La solidaridad se refiere al conjunto de valores e intereses compartidos por la sociedad. Frente a la igualdad, donde la referencia es cómo distribuye el mercado entre los individuos, la solidaridad es previa a la distribución y se refiere al conjunto de derechos y deberes sociales por la pertenencia al grupo (por ser ciudadano) y no tanto por la contribución individual (por trabajar). En comunidades pequeñas esos derechos y deberes los establece el propio grupo. Desde el punto de vista del conjunto de la sociedad, adquiere importancia la justicia distributiva de Rawls –ante el velo de la ignorancia de no saber qué lugar ocuparán los individuos en la sociedad (ni estatus social y económico, ni habilidades y talentos personales), se adoptaría una estrategia distributiva que maximizaría la posición de los menos afortunados–.

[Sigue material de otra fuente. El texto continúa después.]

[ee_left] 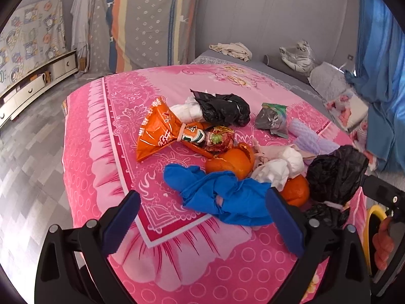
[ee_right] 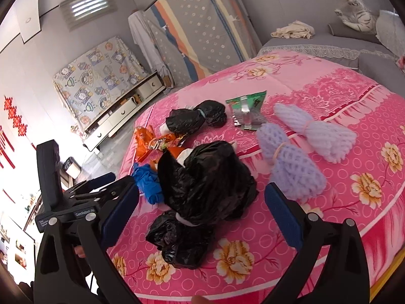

La solidaridad da paso a políticas que garanticen la cobertura de bienes sociales que no pueden ser debidamente atendidos mediante meras relaciones de intercambio en el mercado. Esto incluye necesidades y obligaciones individuales, por ejemplo, la garantía de una renta mínima, las políticas de dependencia, la cobertura sanitaria o, en imposición, la tributación a la riqueza y un acuerdo sobre la imposición a las multinacionales, como parte de las reglas de juego de la comunidad global. Pero también otros bienes como la protección y el cuidado del patrimonio común, la responsabilidad frente a las generaciones futuras–con el cambio climático como el principal reto para la humanidad– o la coordinación económica internacional –aquí la Unión Europea ha dado un gran paso con el Plan de Recuperación para Europa, y habrá que avanzar más en el multilateralismo y la ayuda al desarrollo, en torno a los Objetivos de Desarrollo Sostenible.
La COVID-19 constituye el epítome de un shock exógeno que ha resucitado la conciencia de comunidad global y de la necesaria solidaridad entre los conciudadanos. En tiempos de resoluciones de año nuevo y de cartas a los Reyes Magos, pidamos que dé paso a una política económica más solidaria.